> _Exercise details_
Look through the material beneath and copy each line with the word "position".

> _The data_
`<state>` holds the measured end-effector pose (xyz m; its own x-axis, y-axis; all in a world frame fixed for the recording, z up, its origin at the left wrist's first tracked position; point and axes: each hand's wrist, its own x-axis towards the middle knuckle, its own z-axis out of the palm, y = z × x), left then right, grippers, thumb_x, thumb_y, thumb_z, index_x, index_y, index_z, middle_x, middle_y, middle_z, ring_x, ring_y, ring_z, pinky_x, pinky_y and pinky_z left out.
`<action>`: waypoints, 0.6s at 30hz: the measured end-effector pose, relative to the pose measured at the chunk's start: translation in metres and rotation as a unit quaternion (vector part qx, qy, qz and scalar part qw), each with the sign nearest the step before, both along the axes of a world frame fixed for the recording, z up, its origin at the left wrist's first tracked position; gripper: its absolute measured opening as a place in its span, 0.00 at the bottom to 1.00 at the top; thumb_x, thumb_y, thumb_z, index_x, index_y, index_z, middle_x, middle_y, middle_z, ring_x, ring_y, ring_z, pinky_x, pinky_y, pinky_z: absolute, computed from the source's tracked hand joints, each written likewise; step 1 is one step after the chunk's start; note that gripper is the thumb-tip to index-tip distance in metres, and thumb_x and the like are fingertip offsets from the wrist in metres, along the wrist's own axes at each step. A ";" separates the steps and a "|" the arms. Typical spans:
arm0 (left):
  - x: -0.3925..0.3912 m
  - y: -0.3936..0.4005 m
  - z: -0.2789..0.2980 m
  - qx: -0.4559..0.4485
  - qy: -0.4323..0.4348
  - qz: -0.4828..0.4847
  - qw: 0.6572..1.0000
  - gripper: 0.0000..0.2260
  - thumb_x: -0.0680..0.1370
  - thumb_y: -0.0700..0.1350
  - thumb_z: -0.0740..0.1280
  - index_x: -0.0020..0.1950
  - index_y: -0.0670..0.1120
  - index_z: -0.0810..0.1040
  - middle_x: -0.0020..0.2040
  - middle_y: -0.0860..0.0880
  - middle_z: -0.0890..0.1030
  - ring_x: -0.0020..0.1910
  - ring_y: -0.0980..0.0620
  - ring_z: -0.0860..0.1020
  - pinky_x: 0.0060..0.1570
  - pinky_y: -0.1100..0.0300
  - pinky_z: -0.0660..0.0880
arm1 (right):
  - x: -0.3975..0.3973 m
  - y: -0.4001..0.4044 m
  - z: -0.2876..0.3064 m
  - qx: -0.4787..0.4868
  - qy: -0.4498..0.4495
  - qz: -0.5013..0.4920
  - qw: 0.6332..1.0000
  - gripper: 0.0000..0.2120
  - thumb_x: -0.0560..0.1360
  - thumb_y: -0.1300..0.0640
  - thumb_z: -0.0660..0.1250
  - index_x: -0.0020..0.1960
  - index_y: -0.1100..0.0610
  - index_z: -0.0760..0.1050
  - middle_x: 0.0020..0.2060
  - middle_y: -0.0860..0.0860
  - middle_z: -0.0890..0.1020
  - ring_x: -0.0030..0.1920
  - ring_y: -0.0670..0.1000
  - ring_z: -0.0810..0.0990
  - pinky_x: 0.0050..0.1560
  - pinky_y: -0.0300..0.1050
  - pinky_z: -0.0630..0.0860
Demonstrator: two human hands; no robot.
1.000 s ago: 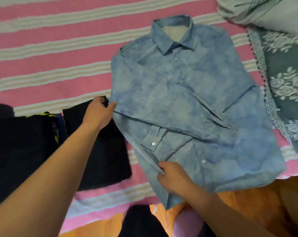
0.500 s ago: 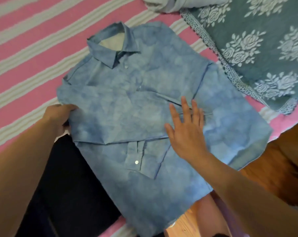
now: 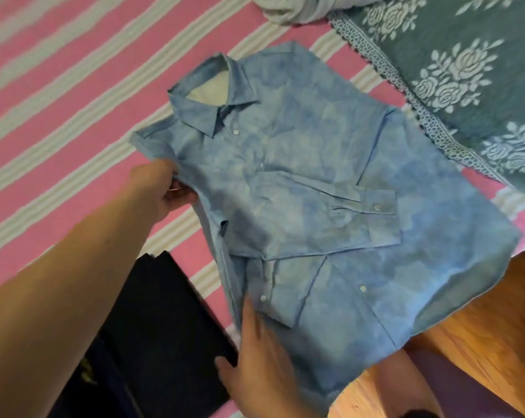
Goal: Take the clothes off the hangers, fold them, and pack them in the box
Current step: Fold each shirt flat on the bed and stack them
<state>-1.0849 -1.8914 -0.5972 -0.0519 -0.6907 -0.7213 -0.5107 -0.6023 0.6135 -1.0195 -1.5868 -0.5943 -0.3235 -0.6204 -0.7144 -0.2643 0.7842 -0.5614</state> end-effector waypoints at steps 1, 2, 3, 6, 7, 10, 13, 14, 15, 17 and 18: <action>-0.007 0.001 0.005 -0.005 -0.013 -0.002 1.000 0.06 0.79 0.35 0.60 0.45 0.43 0.74 0.38 0.45 0.77 0.30 0.49 0.79 0.31 0.54 0.81 | -0.004 0.000 0.003 0.019 0.048 -0.011 0.999 0.42 0.79 0.48 0.62 0.82 0.50 0.38 0.73 0.53 0.71 0.69 0.55 0.74 0.65 0.50 0.72; -0.015 0.001 0.007 -0.018 -0.024 -0.010 1.000 0.06 0.79 0.35 0.60 0.44 0.42 0.74 0.37 0.44 0.78 0.31 0.48 0.79 0.31 0.53 0.81 | -0.018 0.002 0.003 0.042 0.095 0.000 0.995 0.33 0.81 0.52 0.60 0.81 0.49 0.49 0.65 0.54 0.79 0.62 0.57 0.79 0.58 0.52 0.75; -0.023 0.003 0.010 -0.038 -0.032 -0.024 0.998 0.06 0.79 0.36 0.61 0.43 0.41 0.74 0.36 0.44 0.78 0.30 0.47 0.80 0.31 0.52 0.82 | -0.034 0.009 0.003 0.059 0.122 0.001 0.991 0.22 0.82 0.53 0.58 0.75 0.49 0.62 0.58 0.54 0.82 0.58 0.59 0.81 0.53 0.53 0.75; -0.058 0.011 0.008 -0.089 -0.017 -0.087 0.992 0.07 0.79 0.41 0.63 0.47 0.38 0.76 0.36 0.41 0.80 0.30 0.44 0.81 0.38 0.46 0.84 | -0.093 0.038 -0.014 -0.043 0.285 -0.039 0.957 0.10 0.80 0.51 0.58 0.43 0.52 0.74 0.36 0.51 0.82 0.38 0.57 0.83 0.35 0.49 0.75; -0.069 0.013 0.000 -0.099 -0.009 -0.131 0.986 0.10 0.80 0.45 0.64 0.53 0.38 0.75 0.41 0.39 0.82 0.33 0.44 0.83 0.41 0.45 0.84 | -0.112 0.047 -0.024 -0.059 0.312 -0.050 0.947 0.13 0.79 0.50 0.58 0.39 0.52 0.73 0.32 0.51 0.80 0.34 0.57 0.82 0.32 0.48 0.76; -0.094 0.022 -0.036 -0.137 -0.073 -0.401 0.903 0.21 0.82 0.51 0.64 0.73 0.44 0.70 0.62 0.42 0.79 0.55 0.42 0.80 0.56 0.51 0.76 | -0.169 0.047 -0.059 -0.010 0.297 -0.016 0.955 0.15 0.80 0.50 0.58 0.40 0.56 0.75 0.37 0.54 0.81 0.40 0.60 0.82 0.38 0.50 0.77; -0.088 0.021 -0.065 -0.198 -0.100 -0.582 0.783 0.17 0.83 0.43 0.63 0.72 0.40 0.72 0.65 0.39 0.77 0.60 0.43 0.76 0.61 0.58 0.67 | -0.200 0.036 -0.081 0.076 0.277 0.041 0.957 0.15 0.84 0.47 0.56 0.55 0.54 0.78 0.55 0.52 0.83 0.59 0.55 0.80 0.53 0.47 0.74; -0.080 0.014 -0.073 -0.236 -0.095 -0.603 0.756 0.17 0.83 0.42 0.61 0.71 0.39 0.73 0.66 0.38 0.77 0.63 0.42 0.76 0.63 0.57 0.66 | -0.202 0.037 -0.089 0.092 0.261 0.040 0.960 0.15 0.84 0.47 0.56 0.57 0.53 0.77 0.56 0.51 0.82 0.61 0.53 0.79 0.54 0.46 0.74; -0.072 0.004 -0.081 -0.289 -0.101 -0.614 0.728 0.18 0.83 0.43 0.59 0.72 0.39 0.73 0.69 0.38 0.76 0.67 0.39 0.74 0.67 0.55 0.66 | -0.201 0.040 -0.094 0.097 0.247 0.030 0.964 0.14 0.84 0.47 0.57 0.56 0.53 0.77 0.56 0.50 0.82 0.61 0.54 0.79 0.54 0.46 0.74; -0.059 -0.028 -0.092 -0.410 -0.153 -0.614 0.657 0.25 0.79 0.46 0.55 0.75 0.41 0.71 0.73 0.38 0.72 0.73 0.34 0.68 0.72 0.43 0.63 | -0.197 0.049 -0.103 0.056 0.240 0.001 0.969 0.10 0.82 0.50 0.62 0.48 0.54 0.77 0.49 0.52 0.83 0.56 0.57 0.81 0.49 0.50 0.73; -0.054 -0.045 -0.092 -0.435 -0.192 -0.609 0.635 0.28 0.78 0.47 0.54 0.77 0.43 0.69 0.76 0.39 0.69 0.75 0.34 0.65 0.73 0.40 0.61 | -0.195 0.054 -0.106 0.037 0.244 -0.017 0.969 0.09 0.80 0.51 0.65 0.44 0.54 0.76 0.45 0.54 0.83 0.52 0.59 0.81 0.46 0.51 0.73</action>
<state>-1.1389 -1.9360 -0.6892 -0.8652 -0.4522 -0.2165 -0.4849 0.8646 0.1319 -1.2148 -1.5326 -0.7006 -0.6534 -0.5554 -0.5144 -0.4562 0.8311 -0.3179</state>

> _Finished task_
`<state>` holds the measured end-effector pose (xyz m; its own x-axis, y-axis; all in a world frame fixed for the recording, z up, its origin at the left wrist's first tracked position; point and axes: each hand's wrist, its own x-axis towards the middle knuckle, its own z-axis out of the palm, y = z × x), left then right, grippers, thumb_x, thumb_y, thumb_z, index_x, index_y, index_z, middle_x, middle_y, middle_z, ring_x, ring_y, ring_z, pinky_x, pinky_y and pinky_z left out.
`<action>`: waypoints, 0.6s at 30hz: the measured end-effector pose, relative to the pose measured at the chunk's start: translation in metres and rotation as a unit quaternion (vector part qx, qy, qz and scalar part qw), each with the sign nearest the step before, both along the axes of a world frame fixed for the recording, z up, its origin at the left wrist's first tracked position; gripper: its absolute measured opening as a place in its span, 0.00 at the bottom to 1.00 at the top; thumb_x, thumb_y, thumb_z, index_x, index_y, index_z, middle_x, middle_y, middle_z, ring_x, ring_y, ring_z, pinky_x, pinky_y, pinky_z: absolute, computed from the source's tracked hand joints, each written likewise; step 1 is one step after the chunk's start; note that gripper is the thumb-tip to index-tip distance in metres, and thumb_x and the like are fingertip offsets from the wrist in metres, along the wrist's own axes at each step. A ";" separates the steps and a "|" the arms. Typical spans:

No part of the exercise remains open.